▶ **Work item**
Among the lines below, count those with "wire". Give only the number.

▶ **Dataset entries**
- Opening Delimiter -

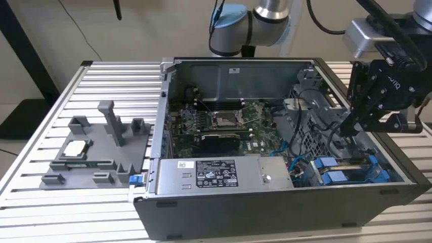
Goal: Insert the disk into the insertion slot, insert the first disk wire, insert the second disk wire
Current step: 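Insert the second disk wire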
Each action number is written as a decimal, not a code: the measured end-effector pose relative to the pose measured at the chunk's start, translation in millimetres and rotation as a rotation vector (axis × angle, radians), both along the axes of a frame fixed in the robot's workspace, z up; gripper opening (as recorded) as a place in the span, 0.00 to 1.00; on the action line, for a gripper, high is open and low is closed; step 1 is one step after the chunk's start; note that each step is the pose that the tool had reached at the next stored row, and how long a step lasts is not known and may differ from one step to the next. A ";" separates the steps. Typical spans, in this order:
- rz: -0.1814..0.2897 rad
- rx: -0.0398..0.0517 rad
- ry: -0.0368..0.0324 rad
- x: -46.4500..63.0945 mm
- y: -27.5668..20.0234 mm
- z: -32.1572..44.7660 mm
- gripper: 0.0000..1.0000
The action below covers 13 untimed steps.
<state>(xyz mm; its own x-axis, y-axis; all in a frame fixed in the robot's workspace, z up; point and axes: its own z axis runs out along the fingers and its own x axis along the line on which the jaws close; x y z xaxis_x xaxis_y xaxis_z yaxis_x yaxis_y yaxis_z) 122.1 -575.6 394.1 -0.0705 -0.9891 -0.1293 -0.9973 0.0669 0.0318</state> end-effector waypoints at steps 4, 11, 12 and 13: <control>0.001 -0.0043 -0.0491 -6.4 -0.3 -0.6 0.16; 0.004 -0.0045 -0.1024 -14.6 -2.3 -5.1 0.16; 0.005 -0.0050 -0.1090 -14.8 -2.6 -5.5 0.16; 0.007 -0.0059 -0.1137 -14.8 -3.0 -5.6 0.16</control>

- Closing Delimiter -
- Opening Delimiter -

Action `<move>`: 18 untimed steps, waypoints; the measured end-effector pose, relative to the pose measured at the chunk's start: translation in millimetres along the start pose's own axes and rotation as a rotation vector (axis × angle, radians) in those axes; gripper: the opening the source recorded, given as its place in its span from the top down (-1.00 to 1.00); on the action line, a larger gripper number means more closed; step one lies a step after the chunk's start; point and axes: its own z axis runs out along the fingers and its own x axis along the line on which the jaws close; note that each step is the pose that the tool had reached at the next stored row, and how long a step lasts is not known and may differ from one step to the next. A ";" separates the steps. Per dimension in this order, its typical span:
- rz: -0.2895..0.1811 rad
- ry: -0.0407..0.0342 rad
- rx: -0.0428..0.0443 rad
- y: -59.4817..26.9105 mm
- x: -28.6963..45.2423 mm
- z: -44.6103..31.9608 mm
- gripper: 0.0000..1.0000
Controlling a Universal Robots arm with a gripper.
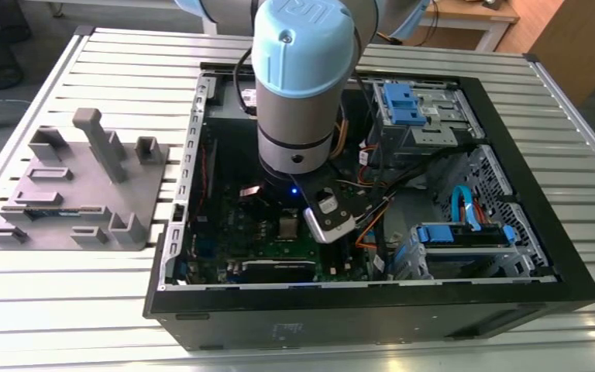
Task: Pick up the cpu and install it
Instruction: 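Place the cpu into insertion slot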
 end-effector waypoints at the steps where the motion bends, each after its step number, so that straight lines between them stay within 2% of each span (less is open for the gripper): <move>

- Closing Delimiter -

▶ **Output of the exercise**
2